Oh, and the difficulty of the first week was compounded by the fact that both the Hubs and I were sick. He came down with a cold around Thursday the week before last and I had it by Saturday :(. That's the first time I've gotten sick in a long time, and I'm always such a baby when I'm sick. It ruined all my plans to prepare for the week, since I couldn't even leave the bed, let alone the house, so no shopping or cleaning got done. Oh well.
Oh, and I also realized mid week that our next infertility ministry meeting was in 2 weeks and I hadn't gotten started on preparing and spreading the word like I had planned. I spent my lunches making phone calls and my evenings posting on Facebook and reaching out via emails, so tiring. It looks like we have a few other parishes in the area that are going to run our bulletin announcement though! Now I have to get our speech prepared for our announcing at church next weekend!

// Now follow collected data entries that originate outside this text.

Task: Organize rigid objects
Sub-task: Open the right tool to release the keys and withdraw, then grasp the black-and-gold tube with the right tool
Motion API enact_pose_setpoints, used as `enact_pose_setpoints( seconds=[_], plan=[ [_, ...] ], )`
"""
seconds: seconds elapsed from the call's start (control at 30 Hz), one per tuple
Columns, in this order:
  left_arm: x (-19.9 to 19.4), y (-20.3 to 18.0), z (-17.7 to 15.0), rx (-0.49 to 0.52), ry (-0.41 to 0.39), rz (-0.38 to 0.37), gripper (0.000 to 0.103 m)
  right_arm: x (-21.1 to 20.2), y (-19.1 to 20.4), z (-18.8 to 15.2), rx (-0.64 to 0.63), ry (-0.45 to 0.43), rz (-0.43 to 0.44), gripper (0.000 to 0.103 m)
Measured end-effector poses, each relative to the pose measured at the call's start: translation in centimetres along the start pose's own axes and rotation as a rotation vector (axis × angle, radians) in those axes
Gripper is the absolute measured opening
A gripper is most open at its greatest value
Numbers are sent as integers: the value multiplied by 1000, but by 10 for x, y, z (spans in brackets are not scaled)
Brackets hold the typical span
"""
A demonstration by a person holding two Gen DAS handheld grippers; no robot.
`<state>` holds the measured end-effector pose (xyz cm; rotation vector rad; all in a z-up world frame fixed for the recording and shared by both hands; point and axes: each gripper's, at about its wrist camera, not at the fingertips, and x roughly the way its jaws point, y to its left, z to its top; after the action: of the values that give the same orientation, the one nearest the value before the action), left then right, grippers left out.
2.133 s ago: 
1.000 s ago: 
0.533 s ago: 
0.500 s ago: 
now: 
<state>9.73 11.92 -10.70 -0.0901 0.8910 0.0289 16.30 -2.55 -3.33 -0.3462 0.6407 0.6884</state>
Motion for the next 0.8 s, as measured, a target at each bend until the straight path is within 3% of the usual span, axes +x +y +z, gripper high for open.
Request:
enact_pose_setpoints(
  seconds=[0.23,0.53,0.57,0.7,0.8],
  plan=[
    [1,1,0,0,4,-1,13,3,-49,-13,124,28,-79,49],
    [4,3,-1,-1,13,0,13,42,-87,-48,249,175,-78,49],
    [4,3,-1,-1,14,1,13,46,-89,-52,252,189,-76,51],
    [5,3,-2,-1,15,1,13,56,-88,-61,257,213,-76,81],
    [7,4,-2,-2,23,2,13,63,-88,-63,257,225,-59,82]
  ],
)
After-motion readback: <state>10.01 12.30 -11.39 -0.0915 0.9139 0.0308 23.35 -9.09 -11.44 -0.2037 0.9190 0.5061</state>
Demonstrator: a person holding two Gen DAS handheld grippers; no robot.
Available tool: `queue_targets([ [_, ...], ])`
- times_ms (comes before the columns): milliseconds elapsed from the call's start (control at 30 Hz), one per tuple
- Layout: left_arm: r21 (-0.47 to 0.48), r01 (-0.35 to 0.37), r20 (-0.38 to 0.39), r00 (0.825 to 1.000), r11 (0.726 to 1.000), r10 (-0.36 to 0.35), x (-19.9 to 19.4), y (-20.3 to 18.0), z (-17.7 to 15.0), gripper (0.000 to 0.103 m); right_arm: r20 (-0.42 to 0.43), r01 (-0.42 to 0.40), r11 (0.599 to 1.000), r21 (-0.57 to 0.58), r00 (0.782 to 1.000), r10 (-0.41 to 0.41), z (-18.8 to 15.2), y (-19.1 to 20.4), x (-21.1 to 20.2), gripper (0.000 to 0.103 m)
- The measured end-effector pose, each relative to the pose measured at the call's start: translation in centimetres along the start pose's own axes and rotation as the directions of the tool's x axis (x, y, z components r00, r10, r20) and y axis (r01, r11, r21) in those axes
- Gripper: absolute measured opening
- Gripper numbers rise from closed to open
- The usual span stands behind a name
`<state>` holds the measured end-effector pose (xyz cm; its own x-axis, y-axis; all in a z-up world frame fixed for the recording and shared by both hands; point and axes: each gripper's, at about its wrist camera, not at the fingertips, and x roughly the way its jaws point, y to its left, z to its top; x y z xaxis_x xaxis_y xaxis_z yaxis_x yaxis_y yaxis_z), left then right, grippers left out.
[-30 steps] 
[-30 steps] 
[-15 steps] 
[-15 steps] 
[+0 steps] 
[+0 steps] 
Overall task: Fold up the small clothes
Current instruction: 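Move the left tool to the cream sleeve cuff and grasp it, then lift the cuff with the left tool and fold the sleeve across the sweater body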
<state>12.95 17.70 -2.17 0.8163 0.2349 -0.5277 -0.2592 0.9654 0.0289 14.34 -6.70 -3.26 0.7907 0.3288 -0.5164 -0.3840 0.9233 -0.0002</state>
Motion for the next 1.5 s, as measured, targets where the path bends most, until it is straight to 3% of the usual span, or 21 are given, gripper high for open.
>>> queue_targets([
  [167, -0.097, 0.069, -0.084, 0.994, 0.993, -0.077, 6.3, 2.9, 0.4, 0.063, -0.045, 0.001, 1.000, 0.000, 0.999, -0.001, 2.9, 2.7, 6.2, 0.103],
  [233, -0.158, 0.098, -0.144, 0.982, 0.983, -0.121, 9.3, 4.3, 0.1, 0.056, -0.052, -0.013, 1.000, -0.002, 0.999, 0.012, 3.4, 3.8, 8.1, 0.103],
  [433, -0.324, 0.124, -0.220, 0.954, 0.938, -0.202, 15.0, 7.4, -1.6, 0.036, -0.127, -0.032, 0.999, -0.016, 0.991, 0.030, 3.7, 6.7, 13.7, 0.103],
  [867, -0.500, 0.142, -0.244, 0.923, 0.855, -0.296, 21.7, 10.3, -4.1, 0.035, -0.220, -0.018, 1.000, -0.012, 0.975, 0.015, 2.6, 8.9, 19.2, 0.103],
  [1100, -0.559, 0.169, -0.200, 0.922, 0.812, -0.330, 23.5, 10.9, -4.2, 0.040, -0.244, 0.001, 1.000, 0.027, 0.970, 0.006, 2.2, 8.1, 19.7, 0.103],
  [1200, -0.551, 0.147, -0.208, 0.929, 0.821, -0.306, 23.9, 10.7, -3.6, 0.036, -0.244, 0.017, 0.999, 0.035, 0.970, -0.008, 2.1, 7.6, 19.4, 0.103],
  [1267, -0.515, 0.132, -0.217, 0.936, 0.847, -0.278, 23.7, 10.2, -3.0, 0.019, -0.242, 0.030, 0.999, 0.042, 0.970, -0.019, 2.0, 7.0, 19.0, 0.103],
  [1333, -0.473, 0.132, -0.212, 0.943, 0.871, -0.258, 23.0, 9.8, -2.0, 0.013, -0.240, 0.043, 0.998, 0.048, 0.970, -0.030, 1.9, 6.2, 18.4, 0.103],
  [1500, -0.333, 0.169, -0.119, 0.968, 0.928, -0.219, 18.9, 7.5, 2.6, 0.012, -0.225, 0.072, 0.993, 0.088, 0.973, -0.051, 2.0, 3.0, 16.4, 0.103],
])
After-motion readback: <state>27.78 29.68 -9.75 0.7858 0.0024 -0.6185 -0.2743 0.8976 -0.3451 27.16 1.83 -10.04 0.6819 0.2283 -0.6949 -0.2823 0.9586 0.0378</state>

I know I still owe you guys a cycle review (and a weigh day) but hopefully I'm the only one keeping track. I made my appointment earlier than usual so I could actually go, considering I couldn't really just take my first day of work off, so some of my lab results weren't in yet. I'm still deciding whether I'll wait for the specifics of those before I get my post up. One of these days I'll get back to a weight watchers meeting so I can get a weigh day post up again too.
On top of it all, I've been in a little bit of a funk the last few days. I know it's probably just because I'm pmsing, but its still not fun. I'm just a bit hurting and sad right now. As much as I love the new job and advancing my career, it's weird to take a step that pretty much assumes we won't be getting pregnant any time soon. On its own that's hard, which is multiplied by my being surrounded by fertile people. I'm happy for them, its just hard. I don't want to avoid my friends, but the reminders of what I might never have are hard to handle right now. I'd love to know how other people handle friendships with fertile people, because I just don't know how to do it right now.
So, on that happy note, that's the summary of what I've been up to when I haven't been here. Hopefully I can get another post up in less than a week this time :).